Thursday, April 23, 2009

Going Clubbing: Princeton's Very Own Circus

If you were out and about last Sunday afternoon, you may have witnessed a strange gathering on Cannon Green—although, then again, after a weekend of pre-frosh excitement, I doubt anything short of a three-ring circus would have surprised you… Brightly colored objects flew through the air, bowling pins were tossed from hand to hand, something resembling a glow stick tied to a string was twirled overhead in increasingly complex patterns: in other words, it was just your typical Princeton Juggling Club meeting.

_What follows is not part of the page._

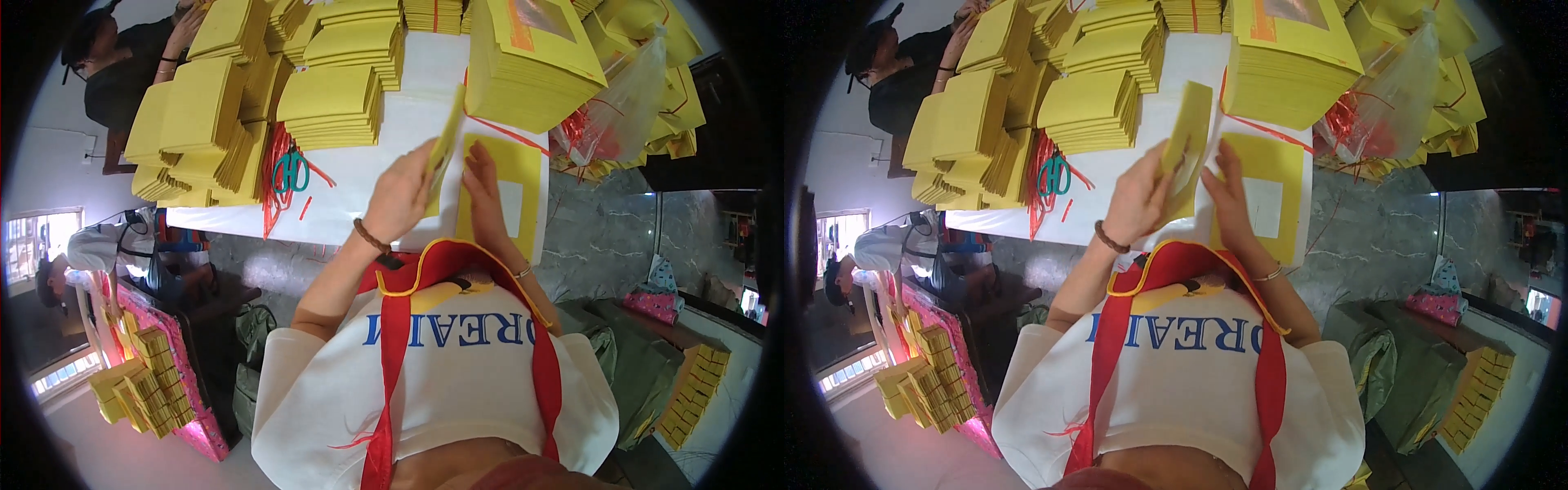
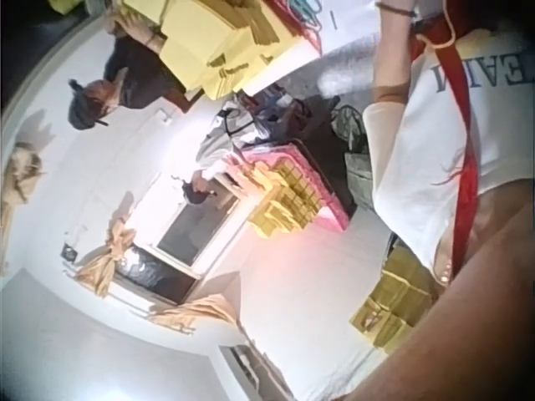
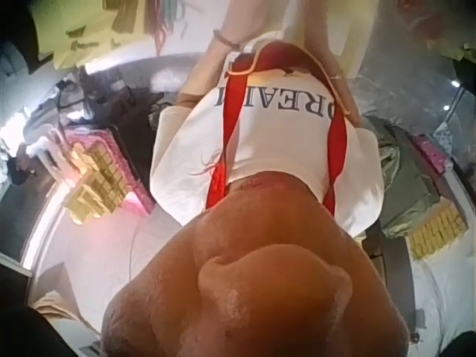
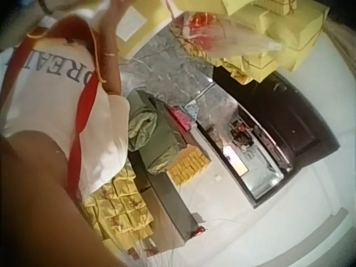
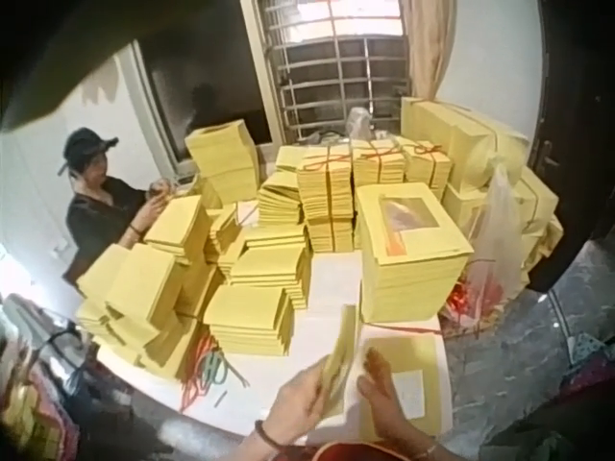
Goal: Folding and stacking yellow joss paper sheets on a workspace.
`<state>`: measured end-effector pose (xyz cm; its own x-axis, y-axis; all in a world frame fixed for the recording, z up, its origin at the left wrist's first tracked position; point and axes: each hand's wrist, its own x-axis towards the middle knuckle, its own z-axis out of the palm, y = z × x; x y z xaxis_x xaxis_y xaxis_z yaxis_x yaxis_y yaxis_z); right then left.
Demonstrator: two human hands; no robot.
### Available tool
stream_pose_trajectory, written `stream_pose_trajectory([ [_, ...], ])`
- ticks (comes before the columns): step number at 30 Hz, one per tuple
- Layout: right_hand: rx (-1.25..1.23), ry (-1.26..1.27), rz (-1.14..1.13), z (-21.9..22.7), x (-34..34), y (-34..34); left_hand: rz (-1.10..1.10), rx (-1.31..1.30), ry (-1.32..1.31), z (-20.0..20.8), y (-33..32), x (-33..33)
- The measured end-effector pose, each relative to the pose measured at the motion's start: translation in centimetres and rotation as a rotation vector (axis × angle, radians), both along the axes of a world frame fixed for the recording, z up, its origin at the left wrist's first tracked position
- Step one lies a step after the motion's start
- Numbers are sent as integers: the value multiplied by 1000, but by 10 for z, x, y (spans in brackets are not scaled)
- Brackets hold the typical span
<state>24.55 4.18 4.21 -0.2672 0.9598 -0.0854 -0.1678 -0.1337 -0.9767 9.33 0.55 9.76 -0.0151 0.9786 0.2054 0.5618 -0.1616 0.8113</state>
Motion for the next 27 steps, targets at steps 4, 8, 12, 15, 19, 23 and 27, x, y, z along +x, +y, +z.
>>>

Formed more than twenty years ago, the group now consists of students (about twenty core members), professors and community members—just about anyone willing to put in the time and effort to learn to juggle. While some, like Bilesh Ladva ’11, arrived at Princeton with the basics already mastered, just as many try juggling for the first time at a club meeting. Ladva admits that it takes “hours and hours of practice” to learn a new trick but insists that the basic motions are simple to perfect, even for the uncoordinated (He offered to teach me, but I didn’t have the heart to prove his theory wrong).
While the meeting I attended appeared highly informal, with the group broken down into smaller circles and pairs experimenting with various tricks and techniques, the club does prepare and put on a choreographed performance each year in addition to making several appearances at smaller venues. This year, their show took place in February and was entitled “The Juggler of Oz,” and actually featured routines (and costumes!) inspired by the movie.
Although almost all of the jugglers I’d previously witnessed (admittedly not too many) used a set of juggling balls, Juggling Club members also work with bowling pins, rings and what I learned was, in fact, a glow stick-on-a-string—formally known as “poi”. The club has even progressed to using knives and fire, says Ladva proudly: “The University doesn’t really look kindly on the use of fire near trees and such, though, so we practice that at the home of a professor who’s also a member of the club.“ Perhaps I looked worried, for he quickly added, “We haven’t killed anyone yet!” I suppose that’s a good start…
Asked about the benefits of group as opposed to solo juggling, Ladva emphasized the collaborative nature of the activity: “It can be boring or frustrating to juggle by yourself, and it’s great to have other people to help you learn new techniques.” Judging by the relaxed attitudes and frequent bursts of laughter I observed at the meeting, it’s also just plain fun.